## WHAT YOU HAVE TO DO
Whenever a line in the listing contains "robot", copy that line.

## DATA SUPPLIED
┌──
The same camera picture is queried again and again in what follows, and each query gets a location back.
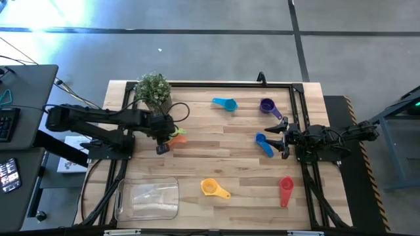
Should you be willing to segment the white booklet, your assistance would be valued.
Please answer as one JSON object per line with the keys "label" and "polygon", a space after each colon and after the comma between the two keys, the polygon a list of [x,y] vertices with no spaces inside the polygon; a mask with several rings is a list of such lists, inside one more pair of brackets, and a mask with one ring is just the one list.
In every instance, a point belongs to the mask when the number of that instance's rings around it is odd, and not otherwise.
{"label": "white booklet", "polygon": [[[81,146],[81,143],[87,143],[90,141],[89,137],[85,136],[67,136],[64,140],[65,144],[72,146],[73,148],[88,154],[89,151]],[[75,164],[65,158],[60,158],[57,166],[57,173],[70,174],[70,173],[82,173],[87,171],[87,167]]]}

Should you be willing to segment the black aluminium table frame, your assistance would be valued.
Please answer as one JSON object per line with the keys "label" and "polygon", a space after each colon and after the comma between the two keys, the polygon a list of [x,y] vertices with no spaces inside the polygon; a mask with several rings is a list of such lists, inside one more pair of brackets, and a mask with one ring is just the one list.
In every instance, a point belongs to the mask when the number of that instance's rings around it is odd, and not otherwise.
{"label": "black aluminium table frame", "polygon": [[[268,158],[255,142],[256,133],[279,123],[260,111],[270,98],[290,121],[304,127],[328,125],[322,89],[303,83],[299,94],[291,83],[221,83],[183,81],[171,91],[175,103],[171,115],[186,131],[187,143],[171,146],[158,155],[156,143],[136,133],[136,146],[127,165],[128,179],[178,180],[178,214],[172,220],[119,222],[120,228],[140,229],[309,229],[301,165],[294,155]],[[213,98],[233,98],[238,108],[226,111]],[[280,206],[279,181],[294,182],[288,206]],[[231,194],[230,199],[206,196],[201,181],[215,179]]]}

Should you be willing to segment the black smartphone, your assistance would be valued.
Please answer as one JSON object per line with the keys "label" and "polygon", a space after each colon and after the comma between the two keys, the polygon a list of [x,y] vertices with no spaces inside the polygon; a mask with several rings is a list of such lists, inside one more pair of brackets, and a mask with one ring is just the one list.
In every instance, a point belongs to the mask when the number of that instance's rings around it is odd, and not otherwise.
{"label": "black smartphone", "polygon": [[10,193],[22,185],[15,158],[0,163],[0,181],[3,193]]}

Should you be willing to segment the silver table bracket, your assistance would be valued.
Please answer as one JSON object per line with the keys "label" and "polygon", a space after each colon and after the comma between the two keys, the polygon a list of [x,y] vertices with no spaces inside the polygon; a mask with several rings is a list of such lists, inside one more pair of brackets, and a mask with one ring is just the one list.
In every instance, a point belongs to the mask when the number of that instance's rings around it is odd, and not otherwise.
{"label": "silver table bracket", "polygon": [[287,232],[287,236],[325,236],[325,234],[323,231],[290,230]]}
{"label": "silver table bracket", "polygon": [[105,230],[103,236],[140,236],[140,229],[110,229]]}

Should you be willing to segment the orange measuring cup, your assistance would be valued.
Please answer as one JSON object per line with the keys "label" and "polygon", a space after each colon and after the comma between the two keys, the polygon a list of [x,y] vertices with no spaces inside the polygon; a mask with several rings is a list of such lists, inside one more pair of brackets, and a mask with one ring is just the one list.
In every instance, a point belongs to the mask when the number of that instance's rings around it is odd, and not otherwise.
{"label": "orange measuring cup", "polygon": [[175,136],[175,137],[172,137],[168,142],[167,142],[167,144],[169,145],[169,146],[173,146],[173,145],[175,145],[175,144],[179,144],[179,143],[187,143],[187,139],[186,139],[186,137],[185,136],[183,136],[183,135],[177,135],[177,136]]}

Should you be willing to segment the teal measuring cup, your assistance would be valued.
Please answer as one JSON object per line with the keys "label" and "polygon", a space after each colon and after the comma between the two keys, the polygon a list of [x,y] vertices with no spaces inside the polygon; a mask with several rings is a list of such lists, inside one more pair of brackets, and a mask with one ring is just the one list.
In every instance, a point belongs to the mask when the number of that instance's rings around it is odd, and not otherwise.
{"label": "teal measuring cup", "polygon": [[233,98],[213,98],[212,103],[222,106],[226,111],[235,111],[238,108]]}

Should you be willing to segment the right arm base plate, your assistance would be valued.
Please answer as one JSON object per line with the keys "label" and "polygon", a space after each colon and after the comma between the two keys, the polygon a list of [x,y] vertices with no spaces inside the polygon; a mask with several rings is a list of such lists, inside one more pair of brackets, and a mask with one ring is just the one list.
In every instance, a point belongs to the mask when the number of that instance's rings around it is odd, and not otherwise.
{"label": "right arm base plate", "polygon": [[306,163],[318,161],[337,162],[347,158],[352,152],[339,139],[303,136],[295,144],[298,160]]}

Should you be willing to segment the red measuring cup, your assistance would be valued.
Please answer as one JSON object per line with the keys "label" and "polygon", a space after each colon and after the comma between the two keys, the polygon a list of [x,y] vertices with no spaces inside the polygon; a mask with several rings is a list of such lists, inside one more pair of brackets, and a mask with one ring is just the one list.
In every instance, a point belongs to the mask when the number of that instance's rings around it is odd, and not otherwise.
{"label": "red measuring cup", "polygon": [[285,176],[279,181],[280,188],[280,206],[285,208],[288,206],[291,194],[294,188],[294,182],[290,176]]}

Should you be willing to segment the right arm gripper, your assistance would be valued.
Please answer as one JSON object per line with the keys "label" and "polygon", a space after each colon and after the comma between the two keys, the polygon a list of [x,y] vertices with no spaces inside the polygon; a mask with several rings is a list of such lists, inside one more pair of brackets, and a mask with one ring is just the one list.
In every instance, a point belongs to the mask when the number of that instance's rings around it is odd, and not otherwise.
{"label": "right arm gripper", "polygon": [[283,135],[283,141],[282,140],[265,140],[265,142],[268,145],[272,146],[278,151],[284,151],[285,146],[298,144],[299,139],[301,137],[301,131],[300,131],[299,125],[297,123],[289,124],[288,117],[283,117],[278,125],[274,127],[265,128],[264,131],[271,132],[271,133],[281,133],[281,132],[286,131]]}

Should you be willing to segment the clear plastic basket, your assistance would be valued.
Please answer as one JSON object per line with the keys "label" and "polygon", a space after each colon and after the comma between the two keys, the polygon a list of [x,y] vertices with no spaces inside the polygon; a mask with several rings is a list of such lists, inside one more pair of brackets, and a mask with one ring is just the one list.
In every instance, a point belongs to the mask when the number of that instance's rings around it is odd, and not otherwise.
{"label": "clear plastic basket", "polygon": [[116,189],[114,216],[118,222],[172,220],[179,211],[179,183],[174,177],[128,179]]}

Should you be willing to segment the blue measuring cup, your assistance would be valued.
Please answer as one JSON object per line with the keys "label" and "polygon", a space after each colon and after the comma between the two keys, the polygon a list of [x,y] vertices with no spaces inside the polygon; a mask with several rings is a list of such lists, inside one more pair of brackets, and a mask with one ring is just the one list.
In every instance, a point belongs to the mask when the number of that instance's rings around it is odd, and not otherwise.
{"label": "blue measuring cup", "polygon": [[266,143],[266,136],[260,132],[256,133],[255,135],[255,142],[262,147],[263,151],[266,153],[268,158],[272,158],[274,156],[274,152],[269,144]]}

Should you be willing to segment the yellow measuring cup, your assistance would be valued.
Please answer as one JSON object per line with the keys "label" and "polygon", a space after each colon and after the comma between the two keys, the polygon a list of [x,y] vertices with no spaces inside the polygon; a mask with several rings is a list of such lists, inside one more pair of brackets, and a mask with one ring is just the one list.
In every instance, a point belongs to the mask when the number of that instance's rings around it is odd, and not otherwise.
{"label": "yellow measuring cup", "polygon": [[206,196],[217,196],[223,199],[230,199],[231,194],[222,188],[213,178],[206,178],[201,181],[201,190]]}

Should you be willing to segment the grey-blue metal cart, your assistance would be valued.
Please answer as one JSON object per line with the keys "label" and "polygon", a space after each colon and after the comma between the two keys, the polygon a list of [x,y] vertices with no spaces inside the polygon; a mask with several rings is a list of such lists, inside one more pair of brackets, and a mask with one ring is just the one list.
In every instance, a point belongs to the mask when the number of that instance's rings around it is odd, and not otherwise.
{"label": "grey-blue metal cart", "polygon": [[399,158],[396,143],[392,139],[388,120],[419,120],[420,121],[420,85],[403,95],[396,103],[386,107],[382,112],[373,116],[368,121],[381,127],[390,160],[396,170],[397,181],[383,189],[392,191],[408,187],[420,187],[420,177],[410,178],[407,167],[409,160],[420,160],[418,157],[407,157],[405,161]]}

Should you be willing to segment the black keyboard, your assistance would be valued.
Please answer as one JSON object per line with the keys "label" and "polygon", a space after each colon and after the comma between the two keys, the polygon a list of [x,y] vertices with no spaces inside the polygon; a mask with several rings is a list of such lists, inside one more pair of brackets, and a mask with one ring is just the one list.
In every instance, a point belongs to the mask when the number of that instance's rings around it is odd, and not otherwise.
{"label": "black keyboard", "polygon": [[0,108],[0,143],[10,142],[20,116],[20,108]]}

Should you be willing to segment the purple measuring cup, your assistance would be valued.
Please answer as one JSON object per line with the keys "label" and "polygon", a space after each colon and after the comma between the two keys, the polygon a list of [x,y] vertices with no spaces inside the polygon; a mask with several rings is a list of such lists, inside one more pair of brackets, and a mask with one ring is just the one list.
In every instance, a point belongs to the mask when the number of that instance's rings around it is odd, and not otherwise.
{"label": "purple measuring cup", "polygon": [[273,114],[279,120],[281,120],[283,118],[283,115],[277,109],[274,101],[272,99],[270,99],[270,98],[263,98],[260,101],[259,109],[263,113],[271,113],[271,114]]}

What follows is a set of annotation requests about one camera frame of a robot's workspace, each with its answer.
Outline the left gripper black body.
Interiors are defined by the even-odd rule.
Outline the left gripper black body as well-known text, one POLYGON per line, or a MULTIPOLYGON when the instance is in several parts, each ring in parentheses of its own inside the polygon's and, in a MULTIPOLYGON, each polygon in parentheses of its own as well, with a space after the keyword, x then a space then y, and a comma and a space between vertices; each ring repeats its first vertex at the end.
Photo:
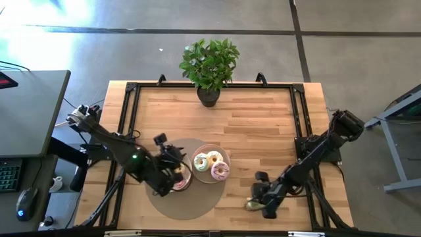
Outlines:
POLYGON ((183 166, 185 153, 182 153, 182 147, 176 147, 172 144, 159 144, 160 153, 156 156, 158 159, 158 170, 164 175, 163 181, 160 181, 154 188, 154 196, 165 196, 175 184, 184 180, 183 166))

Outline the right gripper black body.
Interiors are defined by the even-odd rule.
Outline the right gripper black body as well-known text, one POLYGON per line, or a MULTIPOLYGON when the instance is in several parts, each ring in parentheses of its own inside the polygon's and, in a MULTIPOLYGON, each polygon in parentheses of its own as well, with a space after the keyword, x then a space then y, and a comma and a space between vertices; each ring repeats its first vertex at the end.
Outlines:
POLYGON ((285 182, 284 175, 281 174, 273 181, 269 181, 268 173, 257 171, 255 179, 258 182, 266 184, 265 193, 262 196, 260 204, 263 204, 262 215, 265 219, 275 219, 277 217, 276 211, 285 196, 285 182))

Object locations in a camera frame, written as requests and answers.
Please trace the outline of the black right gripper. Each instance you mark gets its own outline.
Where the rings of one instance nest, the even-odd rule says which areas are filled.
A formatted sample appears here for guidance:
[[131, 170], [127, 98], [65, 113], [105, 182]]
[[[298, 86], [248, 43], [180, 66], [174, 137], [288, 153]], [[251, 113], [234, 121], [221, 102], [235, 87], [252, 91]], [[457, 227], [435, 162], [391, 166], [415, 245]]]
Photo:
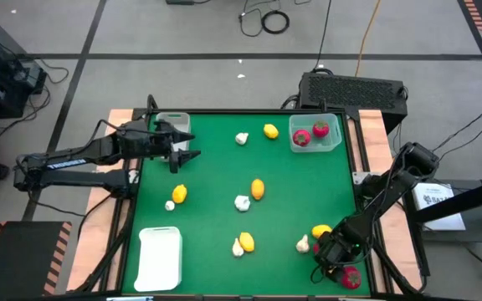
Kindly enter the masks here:
[[322, 233], [317, 239], [315, 261], [325, 269], [334, 268], [331, 280], [341, 284], [343, 272], [340, 266], [352, 262], [361, 252], [361, 248], [354, 242], [349, 242], [341, 234]]

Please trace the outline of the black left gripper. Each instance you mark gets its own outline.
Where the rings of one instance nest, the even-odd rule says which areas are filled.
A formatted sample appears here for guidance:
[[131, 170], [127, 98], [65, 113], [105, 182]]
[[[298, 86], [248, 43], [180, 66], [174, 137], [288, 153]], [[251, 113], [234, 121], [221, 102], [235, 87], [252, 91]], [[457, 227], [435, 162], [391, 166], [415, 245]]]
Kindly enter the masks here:
[[169, 156], [170, 172], [178, 172], [182, 165], [201, 154], [199, 150], [172, 152], [172, 142], [182, 143], [193, 140], [195, 136], [180, 131], [163, 120], [155, 121], [154, 125], [155, 130], [149, 131], [145, 121], [137, 120], [117, 129], [117, 143], [123, 159]]

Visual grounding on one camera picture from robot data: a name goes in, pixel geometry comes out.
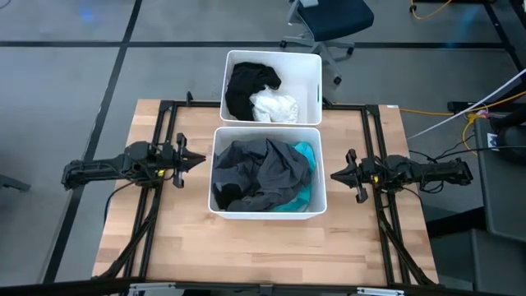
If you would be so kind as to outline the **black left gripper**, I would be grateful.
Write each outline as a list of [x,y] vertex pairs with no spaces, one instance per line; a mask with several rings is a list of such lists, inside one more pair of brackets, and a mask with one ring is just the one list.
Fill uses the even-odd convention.
[[177,188],[184,188],[183,175],[198,164],[205,162],[206,156],[187,150],[187,139],[181,132],[176,136],[176,144],[177,147],[174,148],[170,142],[165,142],[162,145],[162,157],[166,169],[173,171],[171,177],[173,185]]

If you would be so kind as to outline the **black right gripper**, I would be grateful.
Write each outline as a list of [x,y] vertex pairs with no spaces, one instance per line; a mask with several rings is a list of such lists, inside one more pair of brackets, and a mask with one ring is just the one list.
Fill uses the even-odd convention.
[[373,190],[383,188],[383,169],[374,158],[363,158],[360,164],[356,160],[356,151],[350,149],[346,154],[348,165],[344,169],[332,173],[330,178],[348,187],[355,188],[357,190],[357,203],[362,204],[368,199],[367,190],[363,187],[364,183],[372,185]]

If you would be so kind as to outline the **white perforated plastic basket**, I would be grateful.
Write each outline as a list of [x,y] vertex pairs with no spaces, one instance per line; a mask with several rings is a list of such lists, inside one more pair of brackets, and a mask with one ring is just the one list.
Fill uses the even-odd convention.
[[[311,201],[304,212],[231,212],[220,210],[211,191],[211,176],[214,155],[221,153],[233,141],[250,141],[270,138],[289,144],[307,142],[314,150],[316,170],[311,184]],[[321,149],[321,134],[314,127],[219,127],[215,130],[213,155],[210,169],[209,209],[230,220],[307,220],[324,213],[327,209],[325,173]]]
[[274,68],[282,84],[281,95],[290,95],[298,103],[298,121],[295,127],[316,127],[322,121],[322,62],[311,53],[231,50],[226,56],[219,116],[226,126],[265,127],[270,123],[240,121],[227,108],[225,94],[233,73],[240,62],[261,63]]

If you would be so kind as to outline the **turquoise t-shirt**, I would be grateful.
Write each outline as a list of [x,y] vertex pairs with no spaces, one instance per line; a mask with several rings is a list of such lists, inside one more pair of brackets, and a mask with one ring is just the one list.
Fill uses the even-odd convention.
[[[307,142],[302,141],[293,148],[307,159],[308,171],[313,176],[316,170],[316,157],[311,146]],[[276,206],[273,212],[304,212],[307,210],[310,201],[311,183],[303,185],[294,199],[287,204]]]

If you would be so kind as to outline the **dark grey garment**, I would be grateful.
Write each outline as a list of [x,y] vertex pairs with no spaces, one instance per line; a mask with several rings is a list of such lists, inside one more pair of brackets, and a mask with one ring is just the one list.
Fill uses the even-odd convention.
[[214,155],[211,191],[218,208],[268,212],[294,199],[313,179],[296,144],[270,138],[233,141]]

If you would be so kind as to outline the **long black cloth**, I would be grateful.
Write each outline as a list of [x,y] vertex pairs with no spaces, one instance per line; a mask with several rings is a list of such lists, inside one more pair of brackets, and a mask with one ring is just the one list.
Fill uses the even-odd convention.
[[250,96],[254,93],[254,86],[249,82],[230,82],[225,94],[228,111],[237,120],[254,121],[253,103]]

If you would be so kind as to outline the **white garment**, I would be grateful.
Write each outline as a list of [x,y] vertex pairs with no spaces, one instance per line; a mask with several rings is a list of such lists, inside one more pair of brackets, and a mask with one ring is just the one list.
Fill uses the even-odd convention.
[[252,114],[256,122],[296,123],[298,121],[298,103],[290,95],[266,88],[250,96]]

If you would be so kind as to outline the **black garment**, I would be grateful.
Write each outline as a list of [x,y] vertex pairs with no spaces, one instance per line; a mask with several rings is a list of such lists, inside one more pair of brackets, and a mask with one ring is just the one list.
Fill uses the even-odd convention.
[[282,80],[273,67],[261,63],[240,62],[233,68],[226,94],[250,97],[267,86],[277,90],[281,84]]

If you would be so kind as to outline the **navy office chair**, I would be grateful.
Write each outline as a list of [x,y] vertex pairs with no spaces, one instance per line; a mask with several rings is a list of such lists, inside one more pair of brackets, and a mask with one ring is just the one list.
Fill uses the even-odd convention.
[[345,49],[346,55],[352,56],[355,44],[341,39],[370,28],[375,19],[373,11],[364,0],[288,0],[288,4],[288,23],[301,24],[306,31],[298,36],[284,36],[280,48],[289,44],[309,46],[330,66],[335,74],[333,83],[338,86],[342,74],[330,49]]

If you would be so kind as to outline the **grey desk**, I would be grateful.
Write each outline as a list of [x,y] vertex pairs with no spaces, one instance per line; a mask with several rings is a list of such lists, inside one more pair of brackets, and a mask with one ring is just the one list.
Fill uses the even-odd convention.
[[526,243],[526,165],[506,160],[489,148],[487,119],[474,122],[482,200],[490,233]]

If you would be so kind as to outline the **black bag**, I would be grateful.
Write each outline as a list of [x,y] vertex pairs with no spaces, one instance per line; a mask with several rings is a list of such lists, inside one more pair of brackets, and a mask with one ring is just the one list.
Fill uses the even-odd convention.
[[492,118],[490,123],[502,157],[526,166],[526,105],[503,118]]

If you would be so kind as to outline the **dark grey cabinet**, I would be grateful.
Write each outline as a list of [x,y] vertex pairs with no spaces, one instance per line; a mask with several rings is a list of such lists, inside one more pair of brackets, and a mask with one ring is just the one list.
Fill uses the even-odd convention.
[[526,243],[477,229],[470,238],[475,290],[526,296]]

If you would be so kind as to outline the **grey chair base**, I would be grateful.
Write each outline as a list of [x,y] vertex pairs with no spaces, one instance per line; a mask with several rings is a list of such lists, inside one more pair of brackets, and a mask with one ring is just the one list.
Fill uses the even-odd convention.
[[0,189],[2,188],[13,188],[20,192],[28,192],[31,188],[31,185],[0,174]]

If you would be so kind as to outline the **black crossbar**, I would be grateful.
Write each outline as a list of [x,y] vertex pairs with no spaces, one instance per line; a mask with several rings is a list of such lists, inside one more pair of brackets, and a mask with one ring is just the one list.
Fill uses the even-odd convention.
[[[128,291],[130,284],[153,283],[140,277],[130,278],[97,278],[94,280],[79,280],[47,284],[29,284],[0,287],[0,296],[104,296]],[[241,290],[255,291],[263,296],[272,296],[284,292],[317,292],[356,294],[358,286],[346,285],[300,285],[300,284],[229,284],[208,282],[171,282],[176,289],[208,289],[208,290]],[[405,296],[511,296],[487,292],[467,291],[462,289],[447,289],[440,285],[392,284],[380,289],[403,290]]]

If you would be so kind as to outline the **black table leg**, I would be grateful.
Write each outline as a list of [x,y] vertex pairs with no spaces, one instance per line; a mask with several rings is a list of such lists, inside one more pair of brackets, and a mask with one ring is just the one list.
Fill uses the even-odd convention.
[[519,0],[486,0],[486,13],[505,50],[518,72],[526,68],[526,16]]

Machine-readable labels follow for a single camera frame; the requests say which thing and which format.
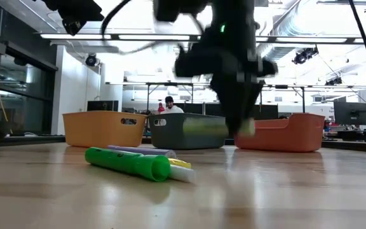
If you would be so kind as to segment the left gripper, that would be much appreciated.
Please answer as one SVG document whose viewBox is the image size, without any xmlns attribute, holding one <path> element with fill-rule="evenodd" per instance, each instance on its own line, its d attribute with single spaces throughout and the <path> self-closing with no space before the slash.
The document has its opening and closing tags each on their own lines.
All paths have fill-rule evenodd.
<svg viewBox="0 0 366 229">
<path fill-rule="evenodd" d="M 104 16 L 94 0 L 42 0 L 51 11 L 62 18 L 66 33 L 75 36 L 87 22 L 101 22 Z"/>
</svg>

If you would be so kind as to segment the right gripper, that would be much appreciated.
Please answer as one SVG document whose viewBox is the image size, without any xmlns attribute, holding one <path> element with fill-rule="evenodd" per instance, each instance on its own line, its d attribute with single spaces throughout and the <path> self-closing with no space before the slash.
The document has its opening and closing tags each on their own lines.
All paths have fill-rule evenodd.
<svg viewBox="0 0 366 229">
<path fill-rule="evenodd" d="M 240 121 L 252 117 L 262 81 L 278 73 L 275 62 L 254 53 L 255 36 L 248 31 L 219 32 L 213 38 L 220 67 L 213 72 L 210 88 L 217 92 L 229 135 L 235 135 Z M 240 89 L 240 99 L 235 91 Z"/>
</svg>

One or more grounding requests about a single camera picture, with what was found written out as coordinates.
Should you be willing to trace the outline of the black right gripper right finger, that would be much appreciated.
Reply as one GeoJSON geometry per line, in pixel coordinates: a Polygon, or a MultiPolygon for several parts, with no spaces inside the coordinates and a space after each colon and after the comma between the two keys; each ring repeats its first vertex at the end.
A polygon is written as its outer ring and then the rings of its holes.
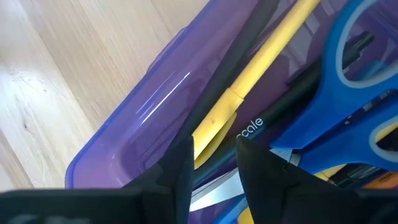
└──
## EXERCISE RESPONSE
What follows is a set of annotation requests about one camera frame of a robot's workspace, each with its answer.
Visual grounding on one camera picture from robot data: a name goes in, pixel geometry comes out.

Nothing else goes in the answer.